= Police area =

Jurisdiction for territorial police forces in the United Kingdom

A police area is the area for which a territorial police force in the United Kingdom is responsible for policing.

Every location in the United Kingdom has a designated territorial police force with statutory responsibility for providing policing services and enforcing criminal law, which is set out in the various police areas below. Special police forces and other non-territorial constabularies do not have police areas and their respective specialist areas of responsibility are shared with the relevant geographic territorial police force.

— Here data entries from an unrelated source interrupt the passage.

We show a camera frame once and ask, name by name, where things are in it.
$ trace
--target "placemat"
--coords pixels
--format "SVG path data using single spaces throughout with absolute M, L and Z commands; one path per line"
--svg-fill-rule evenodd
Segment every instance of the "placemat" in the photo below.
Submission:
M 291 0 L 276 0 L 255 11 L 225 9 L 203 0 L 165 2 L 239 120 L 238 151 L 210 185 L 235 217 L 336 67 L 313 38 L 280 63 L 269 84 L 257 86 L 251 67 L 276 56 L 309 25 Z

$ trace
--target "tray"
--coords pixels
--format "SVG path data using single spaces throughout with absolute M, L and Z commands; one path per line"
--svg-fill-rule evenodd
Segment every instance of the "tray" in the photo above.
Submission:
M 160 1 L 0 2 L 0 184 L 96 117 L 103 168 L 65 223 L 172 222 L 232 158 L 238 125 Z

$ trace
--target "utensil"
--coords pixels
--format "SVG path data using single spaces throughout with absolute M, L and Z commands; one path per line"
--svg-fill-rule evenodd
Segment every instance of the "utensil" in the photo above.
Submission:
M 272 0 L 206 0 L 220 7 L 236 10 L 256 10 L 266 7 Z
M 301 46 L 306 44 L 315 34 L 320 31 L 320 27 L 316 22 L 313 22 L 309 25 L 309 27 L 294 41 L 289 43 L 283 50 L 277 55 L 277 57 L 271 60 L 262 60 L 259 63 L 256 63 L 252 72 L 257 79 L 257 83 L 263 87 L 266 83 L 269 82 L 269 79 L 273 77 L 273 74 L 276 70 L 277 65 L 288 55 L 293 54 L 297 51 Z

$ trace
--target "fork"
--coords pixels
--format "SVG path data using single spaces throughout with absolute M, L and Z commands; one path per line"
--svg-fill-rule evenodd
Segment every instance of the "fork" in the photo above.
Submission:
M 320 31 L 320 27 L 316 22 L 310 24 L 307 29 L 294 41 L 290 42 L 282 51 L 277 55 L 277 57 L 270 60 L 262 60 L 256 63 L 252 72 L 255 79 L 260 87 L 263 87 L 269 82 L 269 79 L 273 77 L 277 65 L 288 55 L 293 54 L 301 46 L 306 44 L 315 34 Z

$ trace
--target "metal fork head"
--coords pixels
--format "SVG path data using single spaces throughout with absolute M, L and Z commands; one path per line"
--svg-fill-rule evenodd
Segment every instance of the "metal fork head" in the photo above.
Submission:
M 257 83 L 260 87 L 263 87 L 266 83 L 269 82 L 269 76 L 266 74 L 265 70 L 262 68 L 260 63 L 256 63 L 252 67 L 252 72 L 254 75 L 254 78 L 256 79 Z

Ultimately the chief officer of a territorial police force has primacy over all law enforcement within his police area even if it is within the remit of a special police force such as the British Transport Police on the railway infrastructure, the Ministry of Defence Police on MOD property or a port constabulary on a port.

==History==
The Metropolitan Police District was the first example of a police area. Police areas were introduced with the passage of the Police Act 1964 and Police (Scotland) Act 1967, when a number of small (mainly county borough) police forces were merged with county ones.

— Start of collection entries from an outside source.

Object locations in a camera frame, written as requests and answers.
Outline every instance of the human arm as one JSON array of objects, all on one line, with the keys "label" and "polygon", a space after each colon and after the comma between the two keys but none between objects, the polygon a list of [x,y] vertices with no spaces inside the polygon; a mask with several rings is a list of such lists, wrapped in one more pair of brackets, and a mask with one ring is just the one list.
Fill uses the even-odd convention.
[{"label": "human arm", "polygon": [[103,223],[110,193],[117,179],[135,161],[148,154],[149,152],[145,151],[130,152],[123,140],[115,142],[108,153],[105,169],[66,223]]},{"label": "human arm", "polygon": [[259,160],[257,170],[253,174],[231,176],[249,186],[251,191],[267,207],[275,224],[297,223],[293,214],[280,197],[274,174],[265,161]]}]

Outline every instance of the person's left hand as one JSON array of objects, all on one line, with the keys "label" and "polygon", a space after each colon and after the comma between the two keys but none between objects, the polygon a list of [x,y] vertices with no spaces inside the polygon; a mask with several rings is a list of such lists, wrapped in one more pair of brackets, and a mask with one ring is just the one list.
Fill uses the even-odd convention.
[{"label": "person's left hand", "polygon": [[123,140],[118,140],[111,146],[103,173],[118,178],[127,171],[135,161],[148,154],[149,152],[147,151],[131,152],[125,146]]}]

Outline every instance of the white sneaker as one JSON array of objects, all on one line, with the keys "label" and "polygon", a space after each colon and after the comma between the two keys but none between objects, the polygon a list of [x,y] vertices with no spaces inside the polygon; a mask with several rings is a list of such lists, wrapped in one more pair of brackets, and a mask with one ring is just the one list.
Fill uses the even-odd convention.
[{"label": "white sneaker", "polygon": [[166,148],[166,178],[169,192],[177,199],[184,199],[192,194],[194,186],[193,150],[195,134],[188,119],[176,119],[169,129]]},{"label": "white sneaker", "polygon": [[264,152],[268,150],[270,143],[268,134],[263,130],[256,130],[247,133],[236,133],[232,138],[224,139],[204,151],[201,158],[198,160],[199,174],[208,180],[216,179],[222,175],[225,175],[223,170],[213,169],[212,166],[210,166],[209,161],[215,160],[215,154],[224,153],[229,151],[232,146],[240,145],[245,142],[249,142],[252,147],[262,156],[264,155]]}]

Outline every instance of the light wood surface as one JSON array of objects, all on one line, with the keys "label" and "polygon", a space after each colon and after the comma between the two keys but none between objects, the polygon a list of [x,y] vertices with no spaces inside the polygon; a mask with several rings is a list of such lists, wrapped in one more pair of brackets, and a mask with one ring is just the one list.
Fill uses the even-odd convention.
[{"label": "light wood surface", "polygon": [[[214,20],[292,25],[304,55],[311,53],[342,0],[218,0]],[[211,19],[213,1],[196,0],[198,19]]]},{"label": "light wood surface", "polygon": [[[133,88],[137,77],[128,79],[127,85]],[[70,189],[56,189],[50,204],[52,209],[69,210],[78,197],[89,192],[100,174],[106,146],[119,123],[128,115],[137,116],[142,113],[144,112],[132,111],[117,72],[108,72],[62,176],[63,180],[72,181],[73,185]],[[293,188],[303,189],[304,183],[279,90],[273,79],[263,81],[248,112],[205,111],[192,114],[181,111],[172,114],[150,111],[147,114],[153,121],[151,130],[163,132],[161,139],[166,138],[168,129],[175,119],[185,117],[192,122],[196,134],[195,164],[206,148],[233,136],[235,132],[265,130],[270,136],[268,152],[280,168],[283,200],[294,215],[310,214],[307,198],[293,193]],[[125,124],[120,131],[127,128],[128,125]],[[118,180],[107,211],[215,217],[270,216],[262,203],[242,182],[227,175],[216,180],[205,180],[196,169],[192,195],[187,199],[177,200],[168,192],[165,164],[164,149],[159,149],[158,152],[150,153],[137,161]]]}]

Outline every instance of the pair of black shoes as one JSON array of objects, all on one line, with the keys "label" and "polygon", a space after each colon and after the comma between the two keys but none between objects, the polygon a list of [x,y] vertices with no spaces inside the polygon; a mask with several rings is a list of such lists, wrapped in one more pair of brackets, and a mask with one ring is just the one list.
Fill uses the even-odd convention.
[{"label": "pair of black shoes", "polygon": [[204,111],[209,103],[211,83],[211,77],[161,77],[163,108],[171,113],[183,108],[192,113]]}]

The current system of police areas in England and Wales is set out by Section 1 of the Police Act 1996.

There are 43 police areas in England and Wales, 41 are defined by Schedule 1 of the 1996 act, with 39 in England and 4 in Wales. They may be altered by order of the Home Secretary. While the two other areas stated in the 1996 act, the Metropolitan Police District and the City of London police area, are defined by earlier legislation, Section 76 of the London Government Act 1963 and the City of London Police Act 1839 respectively.

Northern Ireland and Scotland each have only one territorial police force: the Police Service of Northern Ireland (PSNI) and Police Service of Scotland.